Task brief: The answer should hold only the lines from the beginning of the listing below to the line containing "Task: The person", both included, with every picture left out.
(Exercise data)
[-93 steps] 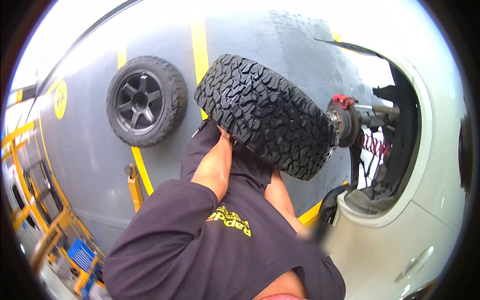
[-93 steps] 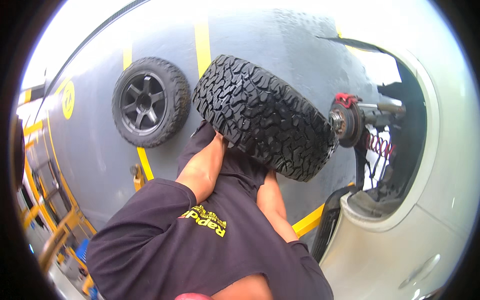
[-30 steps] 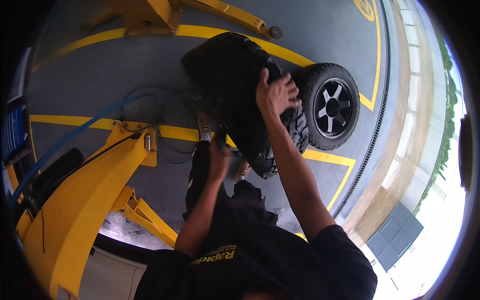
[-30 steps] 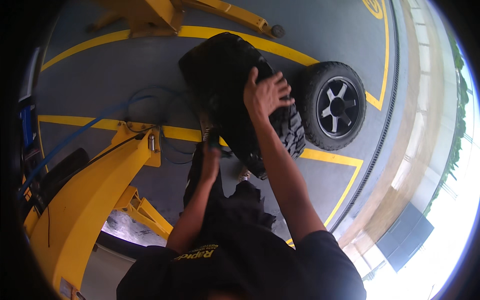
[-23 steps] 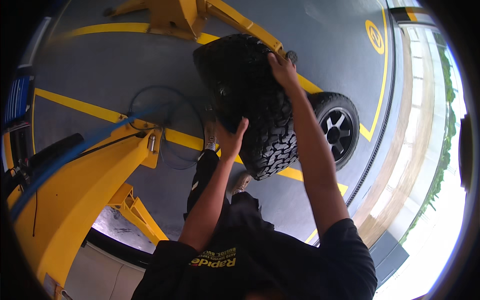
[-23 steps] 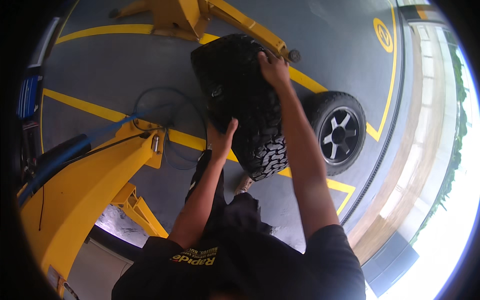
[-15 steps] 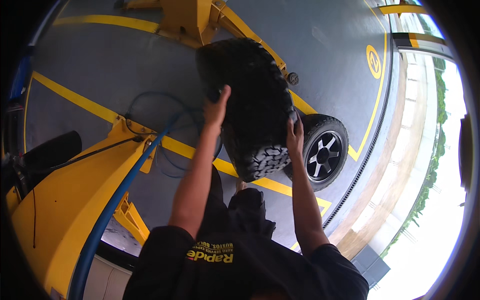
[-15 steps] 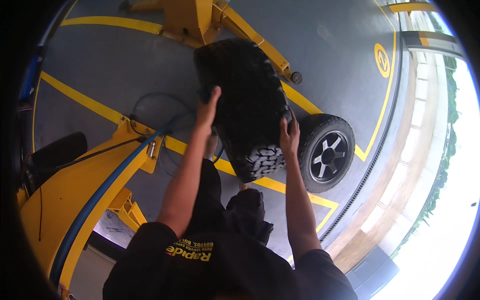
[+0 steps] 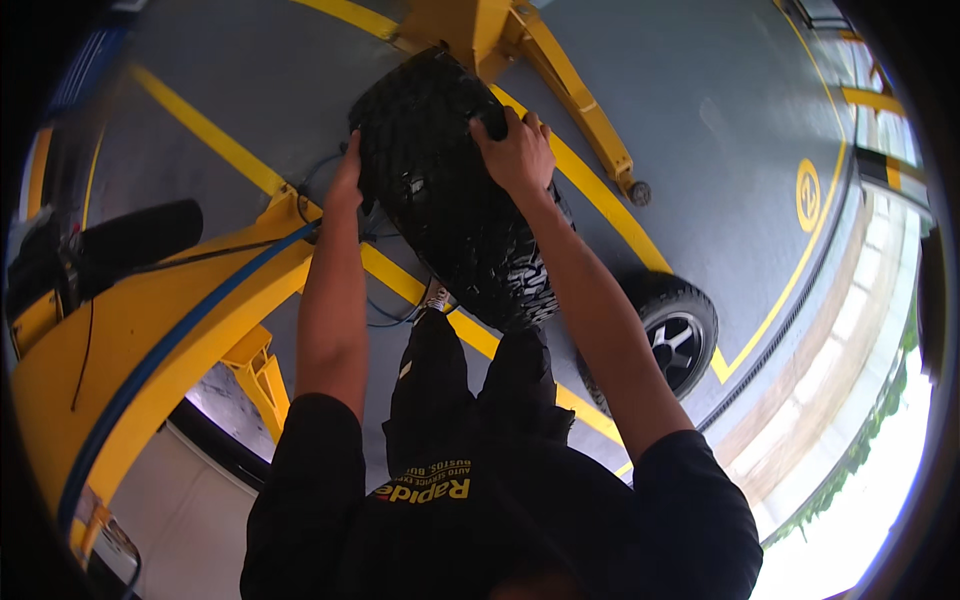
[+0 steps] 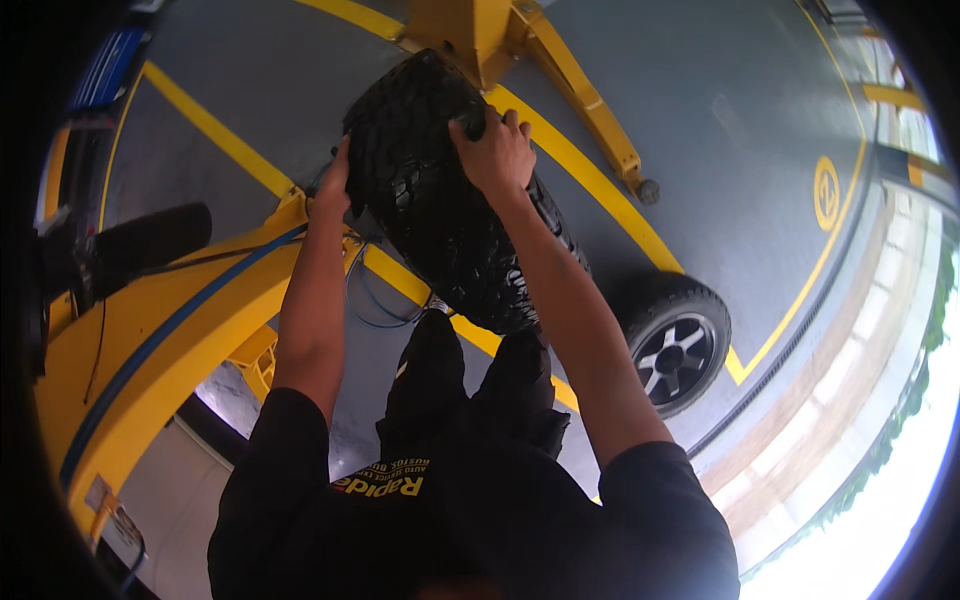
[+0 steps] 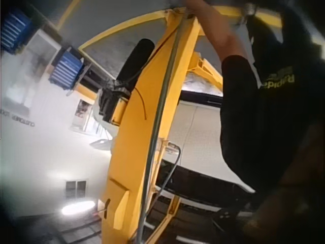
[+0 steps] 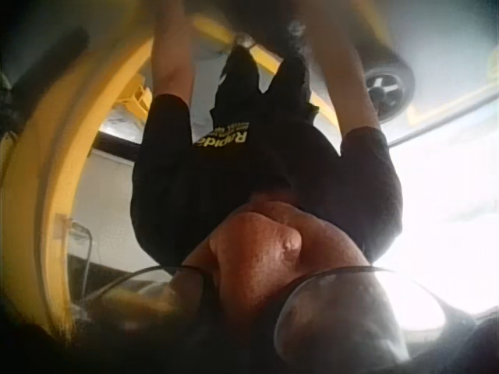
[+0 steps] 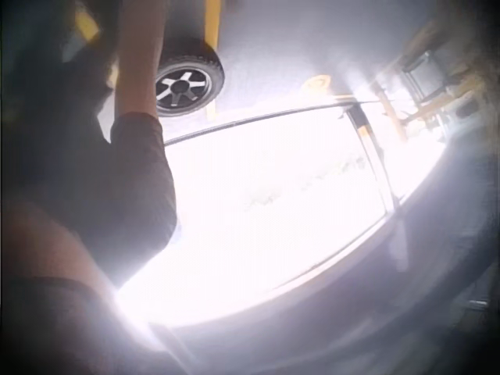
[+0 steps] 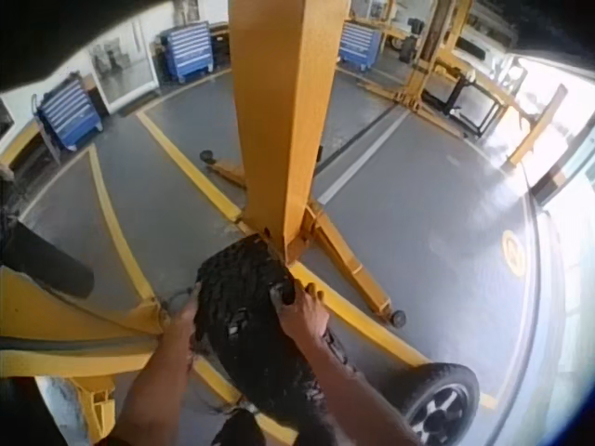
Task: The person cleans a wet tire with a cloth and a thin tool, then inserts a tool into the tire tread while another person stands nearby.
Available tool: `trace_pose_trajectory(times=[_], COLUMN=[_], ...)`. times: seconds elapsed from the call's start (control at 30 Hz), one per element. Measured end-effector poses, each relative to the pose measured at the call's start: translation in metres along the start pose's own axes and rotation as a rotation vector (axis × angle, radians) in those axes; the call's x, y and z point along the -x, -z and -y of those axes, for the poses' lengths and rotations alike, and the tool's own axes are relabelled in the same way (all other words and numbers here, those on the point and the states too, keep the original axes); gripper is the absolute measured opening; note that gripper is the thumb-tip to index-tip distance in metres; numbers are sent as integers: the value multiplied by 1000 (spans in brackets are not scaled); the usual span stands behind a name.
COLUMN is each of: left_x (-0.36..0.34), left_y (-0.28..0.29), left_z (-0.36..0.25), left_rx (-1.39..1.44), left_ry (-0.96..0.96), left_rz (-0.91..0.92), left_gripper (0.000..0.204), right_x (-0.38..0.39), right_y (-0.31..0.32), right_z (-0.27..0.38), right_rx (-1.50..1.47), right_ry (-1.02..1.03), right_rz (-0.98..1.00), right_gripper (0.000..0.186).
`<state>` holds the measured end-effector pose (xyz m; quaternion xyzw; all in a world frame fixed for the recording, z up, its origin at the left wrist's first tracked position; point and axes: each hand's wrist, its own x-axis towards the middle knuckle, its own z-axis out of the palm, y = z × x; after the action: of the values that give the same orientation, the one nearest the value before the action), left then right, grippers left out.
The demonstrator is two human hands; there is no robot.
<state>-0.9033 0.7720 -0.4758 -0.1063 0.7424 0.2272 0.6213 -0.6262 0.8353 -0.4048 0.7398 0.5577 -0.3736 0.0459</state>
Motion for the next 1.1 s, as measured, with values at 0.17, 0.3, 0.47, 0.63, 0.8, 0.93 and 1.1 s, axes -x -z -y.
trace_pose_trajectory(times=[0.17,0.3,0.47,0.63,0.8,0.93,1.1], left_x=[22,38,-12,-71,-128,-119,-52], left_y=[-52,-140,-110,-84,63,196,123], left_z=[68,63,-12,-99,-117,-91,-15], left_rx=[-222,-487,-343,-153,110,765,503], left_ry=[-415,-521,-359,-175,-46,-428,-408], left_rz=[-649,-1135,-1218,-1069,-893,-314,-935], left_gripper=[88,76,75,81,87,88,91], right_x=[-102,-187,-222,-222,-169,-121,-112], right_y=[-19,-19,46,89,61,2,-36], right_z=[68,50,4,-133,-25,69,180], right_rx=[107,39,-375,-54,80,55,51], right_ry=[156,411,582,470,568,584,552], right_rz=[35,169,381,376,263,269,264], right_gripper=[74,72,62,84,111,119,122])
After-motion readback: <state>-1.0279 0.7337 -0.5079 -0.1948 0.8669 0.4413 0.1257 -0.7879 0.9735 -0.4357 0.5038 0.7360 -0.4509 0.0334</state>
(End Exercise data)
Your response:
[-93 steps] 
[-93 steps] 
[-30 steps] 
[-30 steps] 
[-23 steps] 
[-23 steps] 
[-15 steps] 
[-15 steps] 
[+0 steps] 
[+0 steps] 
[+0 steps] 
[+0 steps] 
[+0 steps] 
[+0 steps] 
Task: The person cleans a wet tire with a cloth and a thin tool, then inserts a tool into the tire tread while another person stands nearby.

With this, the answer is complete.